# [PROBLEM TO SOLVE]
Looking at the entries below, how many lines include the word "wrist"? Answer with the number alone.

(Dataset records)
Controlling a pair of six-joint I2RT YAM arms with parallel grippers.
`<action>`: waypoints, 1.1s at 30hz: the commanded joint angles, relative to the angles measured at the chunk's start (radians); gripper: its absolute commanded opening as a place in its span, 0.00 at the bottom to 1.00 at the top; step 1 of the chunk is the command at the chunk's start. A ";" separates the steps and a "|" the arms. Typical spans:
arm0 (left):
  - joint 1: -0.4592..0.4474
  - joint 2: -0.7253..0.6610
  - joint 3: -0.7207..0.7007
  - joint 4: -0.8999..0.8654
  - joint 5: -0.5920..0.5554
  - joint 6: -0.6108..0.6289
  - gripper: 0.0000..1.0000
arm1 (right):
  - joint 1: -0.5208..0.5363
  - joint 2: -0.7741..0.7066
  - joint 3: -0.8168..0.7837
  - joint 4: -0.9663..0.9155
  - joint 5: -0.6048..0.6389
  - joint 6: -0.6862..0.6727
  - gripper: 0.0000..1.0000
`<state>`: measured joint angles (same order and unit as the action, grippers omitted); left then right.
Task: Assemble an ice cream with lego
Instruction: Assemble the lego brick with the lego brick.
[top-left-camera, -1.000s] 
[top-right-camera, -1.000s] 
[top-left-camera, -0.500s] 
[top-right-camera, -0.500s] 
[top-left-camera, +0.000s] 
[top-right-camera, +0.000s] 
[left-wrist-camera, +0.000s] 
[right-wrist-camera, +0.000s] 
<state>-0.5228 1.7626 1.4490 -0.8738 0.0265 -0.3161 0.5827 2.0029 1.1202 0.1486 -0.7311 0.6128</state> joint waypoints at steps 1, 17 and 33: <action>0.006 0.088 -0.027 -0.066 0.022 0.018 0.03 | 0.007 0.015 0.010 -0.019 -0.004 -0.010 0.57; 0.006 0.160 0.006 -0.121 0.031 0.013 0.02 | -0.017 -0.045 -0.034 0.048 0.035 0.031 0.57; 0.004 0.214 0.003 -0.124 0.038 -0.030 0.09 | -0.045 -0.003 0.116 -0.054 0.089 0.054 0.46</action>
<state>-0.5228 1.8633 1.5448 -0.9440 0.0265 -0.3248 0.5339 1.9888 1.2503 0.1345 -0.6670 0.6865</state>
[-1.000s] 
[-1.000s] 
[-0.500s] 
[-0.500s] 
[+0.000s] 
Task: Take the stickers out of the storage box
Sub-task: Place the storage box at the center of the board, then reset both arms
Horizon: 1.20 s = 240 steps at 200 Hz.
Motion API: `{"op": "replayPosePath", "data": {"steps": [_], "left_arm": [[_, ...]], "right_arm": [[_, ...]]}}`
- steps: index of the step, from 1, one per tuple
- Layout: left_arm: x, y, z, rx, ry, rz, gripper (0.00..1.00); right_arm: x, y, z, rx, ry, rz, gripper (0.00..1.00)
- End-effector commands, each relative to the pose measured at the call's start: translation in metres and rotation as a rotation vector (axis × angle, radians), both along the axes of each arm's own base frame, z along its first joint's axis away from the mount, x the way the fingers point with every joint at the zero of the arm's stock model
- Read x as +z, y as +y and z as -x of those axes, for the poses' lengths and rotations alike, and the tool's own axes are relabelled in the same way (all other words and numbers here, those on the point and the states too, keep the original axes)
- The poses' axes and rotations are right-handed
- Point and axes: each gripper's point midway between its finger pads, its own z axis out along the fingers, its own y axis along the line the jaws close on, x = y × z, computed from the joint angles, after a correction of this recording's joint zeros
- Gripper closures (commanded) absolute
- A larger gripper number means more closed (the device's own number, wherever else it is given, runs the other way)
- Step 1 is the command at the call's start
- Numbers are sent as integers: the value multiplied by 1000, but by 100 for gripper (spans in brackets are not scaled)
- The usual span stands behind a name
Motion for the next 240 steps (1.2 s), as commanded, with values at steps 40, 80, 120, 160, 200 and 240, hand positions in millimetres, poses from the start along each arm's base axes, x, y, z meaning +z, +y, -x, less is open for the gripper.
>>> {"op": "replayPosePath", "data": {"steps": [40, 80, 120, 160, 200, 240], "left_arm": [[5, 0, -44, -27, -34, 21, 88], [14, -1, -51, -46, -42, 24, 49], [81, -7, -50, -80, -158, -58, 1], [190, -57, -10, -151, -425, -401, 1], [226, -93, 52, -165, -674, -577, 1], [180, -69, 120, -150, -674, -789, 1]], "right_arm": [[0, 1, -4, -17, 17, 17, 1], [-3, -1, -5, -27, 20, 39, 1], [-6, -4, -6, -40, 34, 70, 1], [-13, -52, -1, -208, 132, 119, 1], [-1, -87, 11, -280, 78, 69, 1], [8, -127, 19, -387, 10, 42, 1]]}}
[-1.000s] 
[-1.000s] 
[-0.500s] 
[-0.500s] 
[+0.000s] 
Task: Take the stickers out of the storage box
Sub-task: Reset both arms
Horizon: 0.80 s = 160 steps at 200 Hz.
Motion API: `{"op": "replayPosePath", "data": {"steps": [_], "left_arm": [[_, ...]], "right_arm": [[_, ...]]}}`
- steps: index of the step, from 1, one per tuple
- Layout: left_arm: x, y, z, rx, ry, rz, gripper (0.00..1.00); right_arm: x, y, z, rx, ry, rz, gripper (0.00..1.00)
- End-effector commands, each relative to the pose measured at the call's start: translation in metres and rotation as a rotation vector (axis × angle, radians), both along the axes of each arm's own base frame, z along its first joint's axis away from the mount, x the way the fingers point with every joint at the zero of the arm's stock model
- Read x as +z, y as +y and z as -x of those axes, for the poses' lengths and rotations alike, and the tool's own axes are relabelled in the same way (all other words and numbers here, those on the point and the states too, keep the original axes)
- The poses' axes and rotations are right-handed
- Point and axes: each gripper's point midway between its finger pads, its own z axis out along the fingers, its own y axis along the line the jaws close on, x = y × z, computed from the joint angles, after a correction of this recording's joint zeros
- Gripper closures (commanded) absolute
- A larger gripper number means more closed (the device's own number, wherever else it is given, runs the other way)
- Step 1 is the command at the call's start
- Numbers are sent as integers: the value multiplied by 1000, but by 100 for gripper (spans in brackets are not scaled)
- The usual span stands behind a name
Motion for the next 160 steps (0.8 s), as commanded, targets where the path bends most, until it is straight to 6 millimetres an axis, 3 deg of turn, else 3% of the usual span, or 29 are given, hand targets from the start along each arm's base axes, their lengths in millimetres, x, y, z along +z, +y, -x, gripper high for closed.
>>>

# [YOUR RESPONSE]
2